# Exercise objective
The lines wanted run from the first one below through the one with "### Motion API". Return them exactly.

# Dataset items
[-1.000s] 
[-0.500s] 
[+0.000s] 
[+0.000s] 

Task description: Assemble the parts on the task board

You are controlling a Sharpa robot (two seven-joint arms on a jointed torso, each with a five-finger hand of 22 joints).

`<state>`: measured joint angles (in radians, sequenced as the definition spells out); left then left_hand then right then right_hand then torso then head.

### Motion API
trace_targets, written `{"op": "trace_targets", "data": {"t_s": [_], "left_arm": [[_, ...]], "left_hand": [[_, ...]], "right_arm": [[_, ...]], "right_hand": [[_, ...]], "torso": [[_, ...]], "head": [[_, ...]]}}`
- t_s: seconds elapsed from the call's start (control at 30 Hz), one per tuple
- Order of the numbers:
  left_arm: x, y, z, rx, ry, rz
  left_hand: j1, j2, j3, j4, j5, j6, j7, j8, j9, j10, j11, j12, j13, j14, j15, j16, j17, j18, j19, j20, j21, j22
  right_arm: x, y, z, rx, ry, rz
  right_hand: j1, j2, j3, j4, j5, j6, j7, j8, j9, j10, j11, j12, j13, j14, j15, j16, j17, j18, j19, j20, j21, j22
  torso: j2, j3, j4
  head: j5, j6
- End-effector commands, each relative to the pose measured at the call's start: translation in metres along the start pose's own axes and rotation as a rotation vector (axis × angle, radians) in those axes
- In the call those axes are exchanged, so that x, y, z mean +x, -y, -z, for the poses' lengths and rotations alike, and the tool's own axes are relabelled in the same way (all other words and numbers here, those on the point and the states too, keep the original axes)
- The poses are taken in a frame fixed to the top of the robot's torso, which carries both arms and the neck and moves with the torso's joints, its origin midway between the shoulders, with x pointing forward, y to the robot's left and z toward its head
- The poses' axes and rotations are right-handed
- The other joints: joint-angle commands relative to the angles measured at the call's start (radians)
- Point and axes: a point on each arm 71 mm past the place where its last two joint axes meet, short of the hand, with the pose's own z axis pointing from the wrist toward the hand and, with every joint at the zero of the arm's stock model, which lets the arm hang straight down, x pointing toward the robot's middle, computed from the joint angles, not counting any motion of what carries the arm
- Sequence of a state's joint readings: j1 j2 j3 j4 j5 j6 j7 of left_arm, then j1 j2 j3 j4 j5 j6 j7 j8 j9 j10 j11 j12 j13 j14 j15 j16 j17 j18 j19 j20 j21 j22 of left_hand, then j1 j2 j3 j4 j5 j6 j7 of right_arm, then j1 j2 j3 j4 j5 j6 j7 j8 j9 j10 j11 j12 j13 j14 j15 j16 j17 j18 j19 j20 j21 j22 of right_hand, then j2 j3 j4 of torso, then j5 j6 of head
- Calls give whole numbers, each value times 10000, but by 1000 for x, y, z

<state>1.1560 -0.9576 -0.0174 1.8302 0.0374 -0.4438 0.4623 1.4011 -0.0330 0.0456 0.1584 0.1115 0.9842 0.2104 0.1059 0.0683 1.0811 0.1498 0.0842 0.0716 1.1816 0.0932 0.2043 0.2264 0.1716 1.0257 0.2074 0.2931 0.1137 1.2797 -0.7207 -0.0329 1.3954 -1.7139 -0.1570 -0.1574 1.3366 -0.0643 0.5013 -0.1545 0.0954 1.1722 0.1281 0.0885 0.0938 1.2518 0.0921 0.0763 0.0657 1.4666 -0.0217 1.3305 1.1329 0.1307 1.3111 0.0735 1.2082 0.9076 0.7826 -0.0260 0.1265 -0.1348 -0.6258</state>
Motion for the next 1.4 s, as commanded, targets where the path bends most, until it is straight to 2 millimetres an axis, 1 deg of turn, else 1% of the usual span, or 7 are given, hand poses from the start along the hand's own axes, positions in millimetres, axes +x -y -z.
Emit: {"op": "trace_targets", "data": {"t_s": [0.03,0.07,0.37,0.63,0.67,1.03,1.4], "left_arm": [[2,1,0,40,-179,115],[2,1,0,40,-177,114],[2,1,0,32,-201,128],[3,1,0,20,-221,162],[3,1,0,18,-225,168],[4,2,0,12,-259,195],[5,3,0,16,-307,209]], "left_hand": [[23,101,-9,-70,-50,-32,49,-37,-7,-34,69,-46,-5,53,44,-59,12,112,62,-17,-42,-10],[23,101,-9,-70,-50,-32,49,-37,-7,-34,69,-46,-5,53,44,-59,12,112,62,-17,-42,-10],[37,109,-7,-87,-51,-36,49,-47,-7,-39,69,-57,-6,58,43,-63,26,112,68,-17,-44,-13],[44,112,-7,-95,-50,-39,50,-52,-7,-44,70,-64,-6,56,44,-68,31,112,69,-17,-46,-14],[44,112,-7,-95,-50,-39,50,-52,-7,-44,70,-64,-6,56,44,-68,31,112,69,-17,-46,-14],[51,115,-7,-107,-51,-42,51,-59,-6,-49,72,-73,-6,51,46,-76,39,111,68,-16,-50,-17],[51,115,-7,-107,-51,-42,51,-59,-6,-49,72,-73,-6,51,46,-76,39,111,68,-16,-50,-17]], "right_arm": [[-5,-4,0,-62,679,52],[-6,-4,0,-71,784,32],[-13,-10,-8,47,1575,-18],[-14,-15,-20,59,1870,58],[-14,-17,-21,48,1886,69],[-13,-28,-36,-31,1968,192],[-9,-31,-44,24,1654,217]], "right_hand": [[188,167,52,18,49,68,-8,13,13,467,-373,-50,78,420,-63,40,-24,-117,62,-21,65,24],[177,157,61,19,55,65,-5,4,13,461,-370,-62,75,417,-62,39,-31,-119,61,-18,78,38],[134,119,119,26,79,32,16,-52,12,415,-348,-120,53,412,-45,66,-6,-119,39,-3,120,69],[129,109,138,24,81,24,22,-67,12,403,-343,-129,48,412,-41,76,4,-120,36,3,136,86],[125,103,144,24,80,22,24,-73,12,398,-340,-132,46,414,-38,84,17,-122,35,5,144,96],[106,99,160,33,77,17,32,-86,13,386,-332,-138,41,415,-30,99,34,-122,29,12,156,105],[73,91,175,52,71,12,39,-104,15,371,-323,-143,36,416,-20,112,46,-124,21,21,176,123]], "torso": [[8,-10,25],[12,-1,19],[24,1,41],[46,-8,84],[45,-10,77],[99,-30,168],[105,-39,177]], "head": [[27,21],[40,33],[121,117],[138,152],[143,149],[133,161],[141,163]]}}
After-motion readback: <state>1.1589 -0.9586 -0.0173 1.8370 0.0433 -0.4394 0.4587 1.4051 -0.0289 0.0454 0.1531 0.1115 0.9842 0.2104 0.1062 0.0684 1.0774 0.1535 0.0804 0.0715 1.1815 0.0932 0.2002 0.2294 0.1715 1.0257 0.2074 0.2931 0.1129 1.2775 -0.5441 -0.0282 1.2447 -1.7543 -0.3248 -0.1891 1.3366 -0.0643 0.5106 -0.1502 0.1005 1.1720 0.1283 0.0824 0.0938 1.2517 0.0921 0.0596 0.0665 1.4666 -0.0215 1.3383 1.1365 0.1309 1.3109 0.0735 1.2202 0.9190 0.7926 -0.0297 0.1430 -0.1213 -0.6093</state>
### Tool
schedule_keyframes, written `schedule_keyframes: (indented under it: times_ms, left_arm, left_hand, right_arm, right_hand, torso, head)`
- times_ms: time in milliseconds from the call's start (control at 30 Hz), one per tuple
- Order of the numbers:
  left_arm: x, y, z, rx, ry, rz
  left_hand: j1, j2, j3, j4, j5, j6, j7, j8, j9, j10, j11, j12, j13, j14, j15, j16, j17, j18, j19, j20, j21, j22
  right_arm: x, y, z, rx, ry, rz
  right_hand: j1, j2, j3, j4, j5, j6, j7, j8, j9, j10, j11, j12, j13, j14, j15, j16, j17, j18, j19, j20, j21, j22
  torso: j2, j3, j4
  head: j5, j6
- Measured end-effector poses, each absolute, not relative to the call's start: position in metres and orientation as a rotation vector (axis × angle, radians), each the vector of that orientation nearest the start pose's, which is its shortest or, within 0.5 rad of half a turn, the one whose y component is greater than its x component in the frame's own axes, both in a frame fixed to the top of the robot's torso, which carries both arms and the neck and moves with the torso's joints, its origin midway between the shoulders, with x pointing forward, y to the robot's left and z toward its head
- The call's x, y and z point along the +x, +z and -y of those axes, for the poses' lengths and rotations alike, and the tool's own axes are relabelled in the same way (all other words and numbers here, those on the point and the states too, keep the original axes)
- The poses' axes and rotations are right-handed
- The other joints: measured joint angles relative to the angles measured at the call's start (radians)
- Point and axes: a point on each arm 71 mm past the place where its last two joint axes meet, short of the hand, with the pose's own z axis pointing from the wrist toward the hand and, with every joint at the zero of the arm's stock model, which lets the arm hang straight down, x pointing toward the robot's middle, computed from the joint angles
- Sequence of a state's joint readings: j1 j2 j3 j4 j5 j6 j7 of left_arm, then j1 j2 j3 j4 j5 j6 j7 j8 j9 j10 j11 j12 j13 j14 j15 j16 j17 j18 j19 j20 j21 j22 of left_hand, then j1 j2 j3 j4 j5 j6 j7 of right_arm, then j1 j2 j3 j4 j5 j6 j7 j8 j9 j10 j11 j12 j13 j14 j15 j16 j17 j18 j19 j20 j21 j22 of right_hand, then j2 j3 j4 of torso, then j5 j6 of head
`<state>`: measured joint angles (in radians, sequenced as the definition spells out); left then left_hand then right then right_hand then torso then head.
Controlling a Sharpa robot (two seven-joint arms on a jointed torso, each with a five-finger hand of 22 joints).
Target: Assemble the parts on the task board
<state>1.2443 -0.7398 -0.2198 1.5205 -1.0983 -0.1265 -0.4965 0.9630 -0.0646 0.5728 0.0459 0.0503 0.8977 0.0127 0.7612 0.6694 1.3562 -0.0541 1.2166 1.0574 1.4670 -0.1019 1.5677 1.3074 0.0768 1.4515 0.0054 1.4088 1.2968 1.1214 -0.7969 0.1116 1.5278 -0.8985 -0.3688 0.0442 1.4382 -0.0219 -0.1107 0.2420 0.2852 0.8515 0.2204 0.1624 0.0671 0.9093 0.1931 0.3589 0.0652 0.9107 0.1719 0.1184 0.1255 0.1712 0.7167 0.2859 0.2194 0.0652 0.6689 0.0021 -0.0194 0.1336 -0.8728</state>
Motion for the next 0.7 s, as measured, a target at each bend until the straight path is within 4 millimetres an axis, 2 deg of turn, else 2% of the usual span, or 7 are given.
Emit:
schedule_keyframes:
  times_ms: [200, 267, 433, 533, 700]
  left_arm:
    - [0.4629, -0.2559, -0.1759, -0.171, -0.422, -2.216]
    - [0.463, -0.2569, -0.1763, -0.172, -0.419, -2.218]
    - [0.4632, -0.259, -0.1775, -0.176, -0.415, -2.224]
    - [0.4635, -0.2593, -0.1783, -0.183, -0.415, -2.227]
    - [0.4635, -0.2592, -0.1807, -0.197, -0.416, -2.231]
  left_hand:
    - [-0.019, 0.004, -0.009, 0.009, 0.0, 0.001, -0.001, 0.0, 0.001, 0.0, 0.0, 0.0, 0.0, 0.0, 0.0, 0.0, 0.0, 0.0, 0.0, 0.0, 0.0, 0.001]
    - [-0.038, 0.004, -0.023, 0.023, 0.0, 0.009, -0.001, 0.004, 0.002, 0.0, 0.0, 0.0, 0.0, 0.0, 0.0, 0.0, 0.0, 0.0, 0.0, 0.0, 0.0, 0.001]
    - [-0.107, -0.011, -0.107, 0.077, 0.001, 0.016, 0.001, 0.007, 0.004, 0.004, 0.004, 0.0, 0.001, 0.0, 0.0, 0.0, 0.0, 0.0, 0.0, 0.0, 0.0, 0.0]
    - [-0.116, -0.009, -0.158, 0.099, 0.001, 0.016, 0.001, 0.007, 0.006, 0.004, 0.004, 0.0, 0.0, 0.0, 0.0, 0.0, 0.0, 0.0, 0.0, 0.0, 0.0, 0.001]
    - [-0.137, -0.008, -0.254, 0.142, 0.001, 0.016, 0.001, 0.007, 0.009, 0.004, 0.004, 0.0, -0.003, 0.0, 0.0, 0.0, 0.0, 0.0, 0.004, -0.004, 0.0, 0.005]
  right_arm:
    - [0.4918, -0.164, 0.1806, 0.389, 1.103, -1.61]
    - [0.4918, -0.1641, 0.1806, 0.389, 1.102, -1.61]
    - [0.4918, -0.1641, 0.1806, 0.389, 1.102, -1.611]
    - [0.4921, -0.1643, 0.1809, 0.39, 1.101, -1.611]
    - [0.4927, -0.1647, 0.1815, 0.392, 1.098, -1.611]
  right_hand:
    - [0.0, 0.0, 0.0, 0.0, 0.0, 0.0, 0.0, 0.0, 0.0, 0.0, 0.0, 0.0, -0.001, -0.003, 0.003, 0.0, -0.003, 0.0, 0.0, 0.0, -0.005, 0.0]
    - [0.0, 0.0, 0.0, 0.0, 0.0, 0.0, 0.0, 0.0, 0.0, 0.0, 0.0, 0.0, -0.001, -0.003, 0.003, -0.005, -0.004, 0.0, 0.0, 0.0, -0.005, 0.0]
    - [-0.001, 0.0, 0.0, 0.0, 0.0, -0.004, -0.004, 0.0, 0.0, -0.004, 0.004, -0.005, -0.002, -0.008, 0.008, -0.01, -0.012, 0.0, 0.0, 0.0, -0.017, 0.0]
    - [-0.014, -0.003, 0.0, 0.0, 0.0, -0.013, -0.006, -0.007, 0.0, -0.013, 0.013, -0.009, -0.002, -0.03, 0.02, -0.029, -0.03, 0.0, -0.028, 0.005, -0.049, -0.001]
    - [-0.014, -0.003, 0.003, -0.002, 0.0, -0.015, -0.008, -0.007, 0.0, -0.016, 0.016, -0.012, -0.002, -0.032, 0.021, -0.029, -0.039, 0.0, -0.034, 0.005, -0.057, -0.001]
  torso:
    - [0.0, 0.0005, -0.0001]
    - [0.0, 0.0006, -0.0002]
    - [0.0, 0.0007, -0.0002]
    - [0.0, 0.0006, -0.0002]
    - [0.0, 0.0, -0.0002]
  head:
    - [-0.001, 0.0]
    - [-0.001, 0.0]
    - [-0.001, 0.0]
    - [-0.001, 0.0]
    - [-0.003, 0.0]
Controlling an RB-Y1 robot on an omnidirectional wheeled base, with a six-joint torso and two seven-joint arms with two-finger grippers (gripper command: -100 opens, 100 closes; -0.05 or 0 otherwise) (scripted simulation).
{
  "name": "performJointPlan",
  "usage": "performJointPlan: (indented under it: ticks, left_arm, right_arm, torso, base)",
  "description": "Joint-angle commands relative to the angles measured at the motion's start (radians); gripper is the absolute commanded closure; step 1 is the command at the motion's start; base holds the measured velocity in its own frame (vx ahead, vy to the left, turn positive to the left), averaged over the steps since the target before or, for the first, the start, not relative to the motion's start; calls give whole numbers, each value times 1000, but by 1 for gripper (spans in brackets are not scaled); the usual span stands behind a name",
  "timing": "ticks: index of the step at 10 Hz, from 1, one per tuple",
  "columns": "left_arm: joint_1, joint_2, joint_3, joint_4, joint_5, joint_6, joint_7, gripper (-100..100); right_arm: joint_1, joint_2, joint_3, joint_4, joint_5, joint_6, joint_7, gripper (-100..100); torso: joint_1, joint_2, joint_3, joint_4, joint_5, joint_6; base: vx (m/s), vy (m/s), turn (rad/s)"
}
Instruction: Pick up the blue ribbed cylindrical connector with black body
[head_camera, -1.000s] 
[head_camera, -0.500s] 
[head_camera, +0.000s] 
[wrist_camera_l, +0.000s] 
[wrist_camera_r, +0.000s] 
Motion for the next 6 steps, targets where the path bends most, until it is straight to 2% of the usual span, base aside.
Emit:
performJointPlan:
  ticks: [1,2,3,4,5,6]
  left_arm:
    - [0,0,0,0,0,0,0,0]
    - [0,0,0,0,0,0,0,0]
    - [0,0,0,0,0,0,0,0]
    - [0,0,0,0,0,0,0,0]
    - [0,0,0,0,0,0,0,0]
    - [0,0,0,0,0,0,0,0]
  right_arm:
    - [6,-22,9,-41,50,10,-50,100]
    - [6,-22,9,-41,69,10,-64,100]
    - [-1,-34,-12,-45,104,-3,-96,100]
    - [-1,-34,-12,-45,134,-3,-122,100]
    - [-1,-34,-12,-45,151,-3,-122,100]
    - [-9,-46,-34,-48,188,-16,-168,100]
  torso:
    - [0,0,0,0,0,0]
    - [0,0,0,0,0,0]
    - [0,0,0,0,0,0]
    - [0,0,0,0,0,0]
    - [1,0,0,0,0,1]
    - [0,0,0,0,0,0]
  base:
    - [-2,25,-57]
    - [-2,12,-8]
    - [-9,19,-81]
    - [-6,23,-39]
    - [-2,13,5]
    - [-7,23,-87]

# Task output
[-1.000s] 
[-0.500s] 
[+0.000s] 
[+0.000s] 

Task description: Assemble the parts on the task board

You are controlling a Sharpa robot (two seven-joint arms on a jointed torso, each with a five-finger hand of 22 joints).

`<state>`: measured joint angles (in radians, sequenced as the definition spells out); left then left_hand then right then right_hand then torso then head.

### Motion API

That concludes the answer.